The influence of biaxial loads on the dynamic crack interaction of two opposite propagating

Abstract

The depletion of shallow resources has prompted mining activities to move deeper regions, and the presence of geostress significantly affects the propagation behavior of cracks. However, the propagation law and underlying mechanism of explosive cracks under different biaxial stress fields remain unclear. This study employs dynamic photoelastic testing method to achieve stress visualization and applies different biaxial loads to epoxy resin specimens. It simulates the propagation behavior of two opposite propagating explosive cracks under different geostress conditions and examines the effects of explosive stress waves and stress fields at crack tips on nearby cracks.

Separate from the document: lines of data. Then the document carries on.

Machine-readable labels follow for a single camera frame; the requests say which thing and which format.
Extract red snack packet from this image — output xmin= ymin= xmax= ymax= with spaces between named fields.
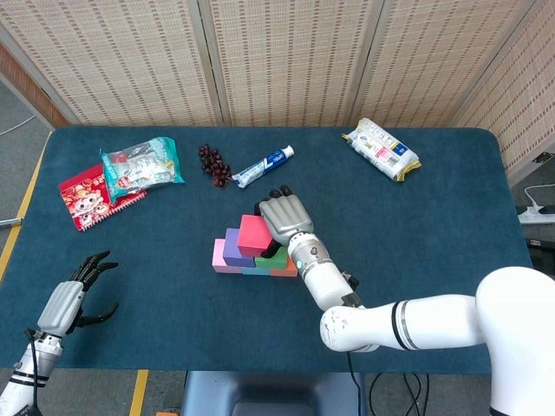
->
xmin=58 ymin=163 xmax=148 ymax=233

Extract pink foam cube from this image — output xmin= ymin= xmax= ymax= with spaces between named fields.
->
xmin=212 ymin=238 xmax=244 ymax=275

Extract purple foam cube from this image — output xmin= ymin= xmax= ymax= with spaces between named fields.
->
xmin=222 ymin=227 xmax=257 ymax=268

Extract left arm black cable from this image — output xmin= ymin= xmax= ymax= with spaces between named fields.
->
xmin=24 ymin=328 xmax=42 ymax=416

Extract woven folding screen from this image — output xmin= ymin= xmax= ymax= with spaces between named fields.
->
xmin=0 ymin=0 xmax=555 ymax=179

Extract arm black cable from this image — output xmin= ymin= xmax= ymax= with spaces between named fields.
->
xmin=344 ymin=349 xmax=368 ymax=416
xmin=24 ymin=328 xmax=42 ymax=416

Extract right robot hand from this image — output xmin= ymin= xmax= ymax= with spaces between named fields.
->
xmin=253 ymin=185 xmax=315 ymax=257

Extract white floor cable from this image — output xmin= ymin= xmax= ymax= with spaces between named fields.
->
xmin=0 ymin=114 xmax=36 ymax=136

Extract white power cable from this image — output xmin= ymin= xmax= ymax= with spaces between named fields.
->
xmin=523 ymin=184 xmax=555 ymax=209

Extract teal felt table cover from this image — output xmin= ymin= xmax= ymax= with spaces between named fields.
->
xmin=0 ymin=125 xmax=555 ymax=376

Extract white power strip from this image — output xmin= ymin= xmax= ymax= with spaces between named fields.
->
xmin=517 ymin=204 xmax=555 ymax=225

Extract green foam cube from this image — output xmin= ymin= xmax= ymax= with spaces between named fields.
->
xmin=254 ymin=246 xmax=290 ymax=270

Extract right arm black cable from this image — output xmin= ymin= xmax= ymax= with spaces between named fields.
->
xmin=344 ymin=349 xmax=368 ymax=416

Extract white yellow snack bag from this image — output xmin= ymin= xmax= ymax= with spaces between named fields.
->
xmin=341 ymin=117 xmax=422 ymax=183

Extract dark red grape bunch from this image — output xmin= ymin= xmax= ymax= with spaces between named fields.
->
xmin=198 ymin=144 xmax=233 ymax=191

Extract orange foam cube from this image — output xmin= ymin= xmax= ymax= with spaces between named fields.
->
xmin=269 ymin=257 xmax=300 ymax=278

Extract teal snack bag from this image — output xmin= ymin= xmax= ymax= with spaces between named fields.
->
xmin=99 ymin=136 xmax=186 ymax=205

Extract blue white toothpaste tube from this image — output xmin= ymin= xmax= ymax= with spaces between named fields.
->
xmin=231 ymin=145 xmax=296 ymax=190

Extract dark equipment box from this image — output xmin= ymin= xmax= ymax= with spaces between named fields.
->
xmin=523 ymin=237 xmax=555 ymax=270

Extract black floor cables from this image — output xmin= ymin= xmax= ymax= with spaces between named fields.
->
xmin=368 ymin=372 xmax=434 ymax=416

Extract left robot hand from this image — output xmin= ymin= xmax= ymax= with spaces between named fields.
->
xmin=36 ymin=250 xmax=121 ymax=335

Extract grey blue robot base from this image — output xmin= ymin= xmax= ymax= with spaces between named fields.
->
xmin=180 ymin=371 xmax=368 ymax=416

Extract red foam cube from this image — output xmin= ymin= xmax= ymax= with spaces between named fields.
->
xmin=237 ymin=214 xmax=275 ymax=258

The results indicate that during the interaction phase of cracks, there are Type I circular fringes dominated by $K_I^d$, characterized by small in the middle and large on both sides of the photoelastic fringes, while Type II circular fringes dominated by $K_{\mathrm{II}}^d$, exactly the opposite; Under the same conditions, the inhibitory effect of the pressure in the direction of vertical crack propagation is greater than the promoting effect of that of parallel crack propagation; The final propagation direction of the main crack is basically the same as the propagation direction of the explosive stress wave and the maximum principal stress. The research results contribute to reveal the dynamic propagation law of cracks under high geostress and provide strong support for the engineering application of directional fracture blasting.